Internal defibrillation by ICD therapy is administered in two different forms, either with transvenous (TV-ICD) systems where electrode coils are inserted in the cardiac blood pool, or with leadless subcutaneous (S-ICD) systems where electrodes are implanted under the skin. The S-ICD system offers advantages, but owing to the wider range of feasible implant locations rationalization of an optimal lead placement is more challenging.

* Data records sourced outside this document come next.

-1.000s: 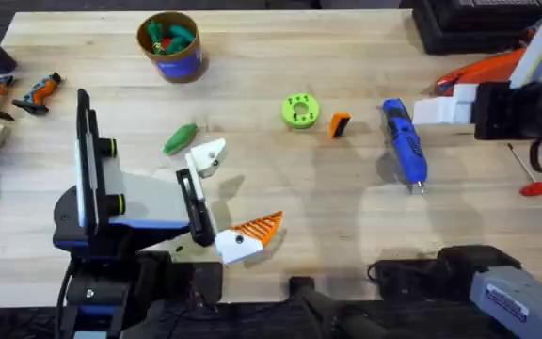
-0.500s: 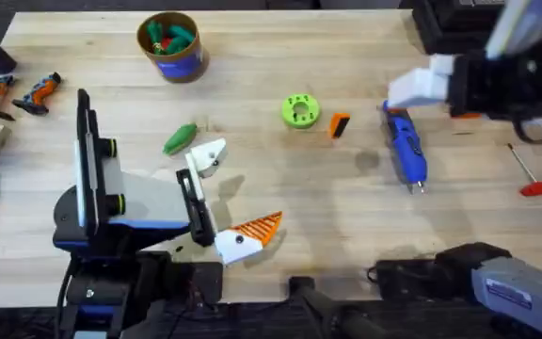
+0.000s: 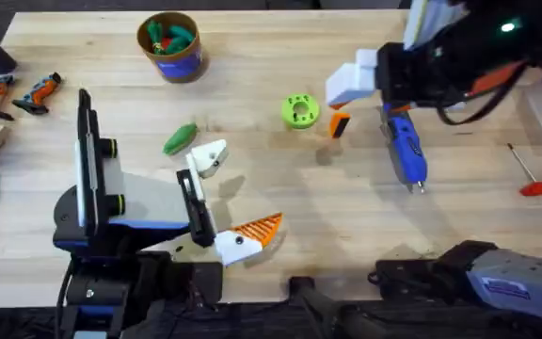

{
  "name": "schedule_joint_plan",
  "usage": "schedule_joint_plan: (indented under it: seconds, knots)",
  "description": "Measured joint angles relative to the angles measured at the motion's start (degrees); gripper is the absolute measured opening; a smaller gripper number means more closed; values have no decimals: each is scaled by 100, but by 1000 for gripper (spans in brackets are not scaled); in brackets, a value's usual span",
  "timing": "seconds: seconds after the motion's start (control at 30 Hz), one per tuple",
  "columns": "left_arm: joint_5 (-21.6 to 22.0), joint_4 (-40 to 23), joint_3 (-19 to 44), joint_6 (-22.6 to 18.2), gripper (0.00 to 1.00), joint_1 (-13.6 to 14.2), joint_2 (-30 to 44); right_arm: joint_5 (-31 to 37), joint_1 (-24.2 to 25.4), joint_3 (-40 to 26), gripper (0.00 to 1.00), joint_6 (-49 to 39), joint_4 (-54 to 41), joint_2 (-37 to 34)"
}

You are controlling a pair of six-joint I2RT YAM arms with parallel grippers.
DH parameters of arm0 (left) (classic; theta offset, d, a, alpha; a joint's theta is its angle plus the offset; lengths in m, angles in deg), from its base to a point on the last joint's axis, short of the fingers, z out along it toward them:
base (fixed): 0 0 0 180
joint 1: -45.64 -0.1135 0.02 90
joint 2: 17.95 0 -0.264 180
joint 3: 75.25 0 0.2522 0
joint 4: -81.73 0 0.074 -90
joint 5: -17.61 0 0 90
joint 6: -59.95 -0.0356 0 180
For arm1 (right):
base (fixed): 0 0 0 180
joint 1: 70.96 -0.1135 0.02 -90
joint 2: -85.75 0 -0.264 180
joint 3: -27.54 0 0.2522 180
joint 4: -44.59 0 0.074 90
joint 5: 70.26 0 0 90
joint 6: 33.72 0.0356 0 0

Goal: Pick up the gripper from the table and insert it into the empty holder that is missing its gripper. Then pick up a screw, insert it into the mounting hole, and use the screwdriver to tighten it. Finally, clean up the table by picking up the vegetable and placing it into the bucket.

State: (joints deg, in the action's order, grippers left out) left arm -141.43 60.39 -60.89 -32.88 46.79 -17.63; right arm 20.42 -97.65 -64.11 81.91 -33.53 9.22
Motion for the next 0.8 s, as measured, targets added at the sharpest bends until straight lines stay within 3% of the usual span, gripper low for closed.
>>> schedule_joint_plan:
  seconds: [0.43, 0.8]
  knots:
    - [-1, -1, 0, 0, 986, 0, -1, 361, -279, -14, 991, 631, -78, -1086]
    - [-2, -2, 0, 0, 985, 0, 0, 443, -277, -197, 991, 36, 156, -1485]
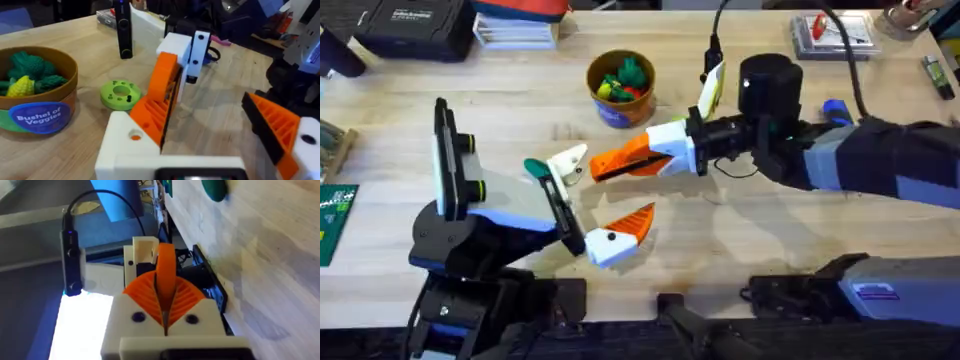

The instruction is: Pick up the gripper from the table and insert it into the empty holder that is missing its gripper. Then pick up a screw, insert it into the mounting hole, and use the screwdriver to tighten it. Finally, clean up the table by picking up the vegetable and placing it into the bucket.

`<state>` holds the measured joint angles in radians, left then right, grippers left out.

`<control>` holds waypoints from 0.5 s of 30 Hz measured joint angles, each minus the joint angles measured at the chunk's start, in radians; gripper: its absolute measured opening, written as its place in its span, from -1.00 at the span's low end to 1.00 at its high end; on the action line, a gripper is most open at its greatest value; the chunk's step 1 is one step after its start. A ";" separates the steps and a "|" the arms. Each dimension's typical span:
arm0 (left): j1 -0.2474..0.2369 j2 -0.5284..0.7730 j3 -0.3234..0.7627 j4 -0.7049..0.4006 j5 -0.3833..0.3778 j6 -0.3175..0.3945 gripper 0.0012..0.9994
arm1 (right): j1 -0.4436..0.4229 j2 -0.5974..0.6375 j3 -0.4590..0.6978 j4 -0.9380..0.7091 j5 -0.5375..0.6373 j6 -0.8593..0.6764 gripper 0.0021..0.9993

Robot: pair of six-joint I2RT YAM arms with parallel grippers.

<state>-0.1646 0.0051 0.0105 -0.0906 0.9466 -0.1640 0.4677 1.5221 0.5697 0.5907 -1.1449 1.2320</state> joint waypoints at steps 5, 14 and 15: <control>0.000 0.000 0.000 0.000 0.000 0.001 0.97 | 0.001 0.005 0.001 0.008 -0.031 0.032 -0.99; 0.000 0.000 0.000 -0.001 0.003 -0.001 0.97 | -0.035 0.005 0.013 0.023 -0.113 0.044 -0.99; 0.000 0.000 0.000 -0.001 0.003 -0.001 0.97 | -0.050 0.005 0.015 0.023 -0.119 0.044 -0.99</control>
<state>-0.1642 0.0051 0.0105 -0.0914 0.9497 -0.1654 0.4174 1.5272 0.5847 0.6140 -1.2635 1.2762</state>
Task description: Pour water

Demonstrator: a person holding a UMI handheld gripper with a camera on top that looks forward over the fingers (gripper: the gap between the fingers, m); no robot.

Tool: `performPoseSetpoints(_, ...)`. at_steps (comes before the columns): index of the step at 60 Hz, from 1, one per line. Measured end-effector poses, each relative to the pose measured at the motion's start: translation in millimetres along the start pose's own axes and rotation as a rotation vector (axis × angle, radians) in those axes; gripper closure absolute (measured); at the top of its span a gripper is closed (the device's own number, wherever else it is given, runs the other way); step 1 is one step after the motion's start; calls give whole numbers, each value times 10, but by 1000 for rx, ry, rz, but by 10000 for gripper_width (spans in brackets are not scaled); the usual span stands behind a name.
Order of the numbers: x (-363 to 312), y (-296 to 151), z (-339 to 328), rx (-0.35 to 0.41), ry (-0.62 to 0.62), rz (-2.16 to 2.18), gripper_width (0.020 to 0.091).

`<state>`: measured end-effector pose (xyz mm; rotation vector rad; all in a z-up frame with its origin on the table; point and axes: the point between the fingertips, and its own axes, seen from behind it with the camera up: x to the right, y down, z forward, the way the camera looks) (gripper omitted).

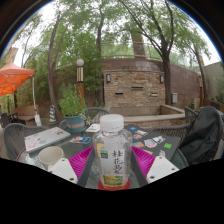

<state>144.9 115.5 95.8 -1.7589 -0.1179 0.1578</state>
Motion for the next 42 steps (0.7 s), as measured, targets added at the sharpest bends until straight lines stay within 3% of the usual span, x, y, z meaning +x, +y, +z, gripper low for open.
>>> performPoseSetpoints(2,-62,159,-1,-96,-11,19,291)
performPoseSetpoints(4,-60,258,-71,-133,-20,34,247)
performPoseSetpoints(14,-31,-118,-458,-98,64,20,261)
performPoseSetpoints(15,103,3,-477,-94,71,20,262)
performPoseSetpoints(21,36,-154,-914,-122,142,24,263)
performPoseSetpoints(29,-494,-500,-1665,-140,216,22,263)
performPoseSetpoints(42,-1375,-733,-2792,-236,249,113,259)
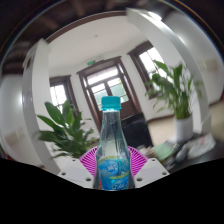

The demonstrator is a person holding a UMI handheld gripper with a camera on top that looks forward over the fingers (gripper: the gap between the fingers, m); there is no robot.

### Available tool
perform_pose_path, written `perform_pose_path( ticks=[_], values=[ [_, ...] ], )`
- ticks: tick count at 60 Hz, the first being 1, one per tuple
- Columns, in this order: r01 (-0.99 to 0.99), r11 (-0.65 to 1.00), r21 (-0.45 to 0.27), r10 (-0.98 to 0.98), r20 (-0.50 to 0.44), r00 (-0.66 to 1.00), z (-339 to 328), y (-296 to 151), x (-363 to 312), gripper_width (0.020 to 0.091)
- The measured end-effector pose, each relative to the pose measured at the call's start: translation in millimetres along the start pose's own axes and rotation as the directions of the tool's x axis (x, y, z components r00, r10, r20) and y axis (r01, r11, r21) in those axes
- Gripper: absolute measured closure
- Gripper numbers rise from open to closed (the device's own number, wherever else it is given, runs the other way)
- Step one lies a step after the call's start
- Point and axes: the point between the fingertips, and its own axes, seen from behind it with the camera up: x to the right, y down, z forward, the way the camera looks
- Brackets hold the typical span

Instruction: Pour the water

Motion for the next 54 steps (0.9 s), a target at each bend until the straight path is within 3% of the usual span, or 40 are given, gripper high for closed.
perform_pose_path(
  ticks=[10, 21, 29, 39, 40, 43, 54],
  values=[
    [0.354, 0.935, -0.025, -0.351, -0.198, 0.915, 5.4, -21.9, 98.3, 0.0702],
    [0.384, 0.918, -0.104, -0.395, -0.343, 0.852, 10.5, 6.8, 232.5, 0.0702],
    [0.325, 0.934, -0.146, -0.356, -0.401, 0.844, 14.5, 65.6, 300.5, 0.0704],
    [0.262, 0.951, -0.162, -0.305, -0.387, 0.87, 19.4, 136.7, 332.1, 0.0696],
    [0.272, 0.955, -0.121, -0.298, -0.386, 0.873, 19.7, 129.6, 330.8, 0.0691],
    [0.25, 0.963, -0.098, -0.268, -0.382, 0.884, 14.3, 132.6, 332.1, 0.0693],
    [0.269, 0.958, -0.101, -0.288, -0.368, 0.884, 8.0, 138.2, 325.4, 0.0612]
  ],
)
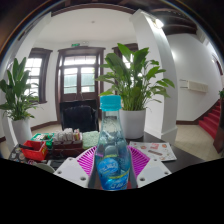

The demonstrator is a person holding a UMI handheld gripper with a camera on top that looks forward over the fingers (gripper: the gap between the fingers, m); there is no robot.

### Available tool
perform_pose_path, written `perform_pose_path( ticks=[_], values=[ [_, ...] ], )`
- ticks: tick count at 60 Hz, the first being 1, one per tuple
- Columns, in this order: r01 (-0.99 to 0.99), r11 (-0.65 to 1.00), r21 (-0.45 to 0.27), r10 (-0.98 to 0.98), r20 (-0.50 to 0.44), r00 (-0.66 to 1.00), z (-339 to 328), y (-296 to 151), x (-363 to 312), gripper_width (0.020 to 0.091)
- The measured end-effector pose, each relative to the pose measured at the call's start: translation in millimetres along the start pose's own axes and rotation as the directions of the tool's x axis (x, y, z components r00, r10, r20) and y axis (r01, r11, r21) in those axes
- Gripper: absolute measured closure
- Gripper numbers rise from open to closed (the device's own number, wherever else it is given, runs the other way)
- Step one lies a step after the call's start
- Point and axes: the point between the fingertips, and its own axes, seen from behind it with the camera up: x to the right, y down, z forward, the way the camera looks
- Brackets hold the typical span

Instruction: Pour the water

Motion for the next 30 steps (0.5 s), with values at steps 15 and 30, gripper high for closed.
perform_pose_path(
  ticks=[15, 30],
  values=[
    [-0.017, 0.996, -0.085, 0.015, -0.03, 0.999, -18.5, 19.9, 8.5, 0.0347],
    [-0.08, 0.984, -0.16, 0.072, -0.052, 0.996, -110.4, 57.4, 9.0, 0.0316]
  ],
)
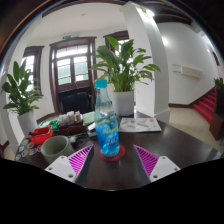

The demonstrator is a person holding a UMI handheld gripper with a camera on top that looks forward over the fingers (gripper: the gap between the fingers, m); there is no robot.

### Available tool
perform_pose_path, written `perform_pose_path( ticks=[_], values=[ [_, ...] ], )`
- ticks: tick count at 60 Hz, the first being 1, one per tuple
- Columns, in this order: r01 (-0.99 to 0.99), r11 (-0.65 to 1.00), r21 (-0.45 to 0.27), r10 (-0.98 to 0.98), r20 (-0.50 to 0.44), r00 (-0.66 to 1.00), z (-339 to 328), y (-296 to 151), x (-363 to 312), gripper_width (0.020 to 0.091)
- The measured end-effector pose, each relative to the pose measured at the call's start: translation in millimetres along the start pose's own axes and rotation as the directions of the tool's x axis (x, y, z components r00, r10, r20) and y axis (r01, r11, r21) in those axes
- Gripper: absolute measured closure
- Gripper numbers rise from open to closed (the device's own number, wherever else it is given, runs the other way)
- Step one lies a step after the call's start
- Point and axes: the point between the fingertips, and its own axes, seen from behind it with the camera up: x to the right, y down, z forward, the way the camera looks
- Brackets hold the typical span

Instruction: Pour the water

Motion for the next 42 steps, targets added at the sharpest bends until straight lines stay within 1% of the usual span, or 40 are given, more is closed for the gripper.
perform_pose_path(
  ticks=[10, 12, 19, 29, 38, 42],
  values=[
    [0.019, 0.999, -0.035, -0.017, 0.059, 0.998, -73.5, 17.9, -18.9, 0.0316],
    [0.028, 0.999, -0.042, -0.025, 0.072, 0.997, -88.3, 17.6, -22.3, 0.0316],
    [0.037, 0.999, -0.032, -0.032, 0.144, 0.989, -130.7, 5.0, -45.9, 0.0316],
    [0.113, 0.994, -0.004, -0.11, 0.205, 0.972, -168.3, -12.7, -77.9, 0.0318],
    [0.165, 0.986, 0.009, -0.162, 0.231, 0.959, -186.9, -20.8, -94.9, 0.0317],
    [0.17, 0.985, 0.011, -0.167, 0.259, 0.951, -192.7, -20.7, -103.5, 0.0316]
  ],
)
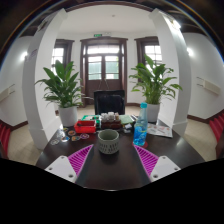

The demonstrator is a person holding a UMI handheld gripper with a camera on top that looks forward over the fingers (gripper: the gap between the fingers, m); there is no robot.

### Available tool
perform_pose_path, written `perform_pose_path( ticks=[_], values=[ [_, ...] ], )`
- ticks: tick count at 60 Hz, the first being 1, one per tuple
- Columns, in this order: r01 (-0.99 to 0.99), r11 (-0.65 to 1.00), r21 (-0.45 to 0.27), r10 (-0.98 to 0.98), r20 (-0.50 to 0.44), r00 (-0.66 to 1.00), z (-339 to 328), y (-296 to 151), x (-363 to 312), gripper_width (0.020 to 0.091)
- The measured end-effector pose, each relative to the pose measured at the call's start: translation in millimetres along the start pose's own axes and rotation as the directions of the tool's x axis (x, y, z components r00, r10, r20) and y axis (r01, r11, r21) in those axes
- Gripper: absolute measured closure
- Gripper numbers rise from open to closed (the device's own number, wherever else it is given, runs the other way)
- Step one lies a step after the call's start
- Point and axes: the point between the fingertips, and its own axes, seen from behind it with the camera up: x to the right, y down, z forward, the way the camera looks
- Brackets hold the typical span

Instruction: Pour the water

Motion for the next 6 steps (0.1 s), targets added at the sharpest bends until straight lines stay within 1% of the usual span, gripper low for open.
perform_pose_path(
  ticks=[6],
  values=[
    [0.008, 1.0, -0.002, -0.008, 0.024, 1.0, 0.4, -1.2, -9.3, 0.0318]
  ],
)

Reasons of success or failure of defibrillation shocks are multifactorial. Shape, size and location of electrodes as well as the timing (relative to an ongoing reentrant activation pattern), polarity, duration and waveform of the shock pulse play important roles. As ICD shocks are delivered by capacitive discharge, the exponential decay of waveforms is governed by the tissue's impedance governing the current flow between coils and can. The impact of the shock-induced electric field on the myocardium depends on on field strength \( \nabla \) and the spatial heterogeneity of the field as quantitatively by the activation function:

Activating Function
A theoretical concept termed activating function [Rattay, 1986], has proved to be useful for analyzing the etiology of VEPs. Rearranging the bidomain equation governing the intracellular potential \( \phi_{\rm i} \) yields $$ I_{ion}(s,v) + \frac{\partial v}{\partial t} - \nabla \cdot \left( \boldsymbol{\sigma_i}\nabla v \right) = \nabla \cdot \left( \boldsymbol{\sigma_i}\nabla u \right) $$ where the activating function, \( S \), in its most general form is the term on the right-hand side [Sobie, 1997]. When a stimulus is applied to tissue at rest, all terms on the left-hand side of the above equation are zero. The extracellularly applied stimulus establishes a potential field \( \phi_{\rm e} \) which drives the initial change in membrane voltage \( V_{\rm m} \). Expanding \( S \) $$ S = \nabla \cdot \left( \boldsymbol{\sigma_i}\nabla u \right) = \boldsymbol{\sigma_i} \colon \nabla \left(\nabla u \right) + \left( \nabla \cdot \boldsymbol{\sigma_i} \right) \cdot \nabla u $$ reveals that the sufficient conditions for \( S \) being non-zero are either spatial non-uniformity in applied electric field, or non-uniformity in tissue architecture.

The many factors involved, combined with the variability of reentrant activation patterns and structural/anatomical factors renders ICD therapy a complex optimization problem.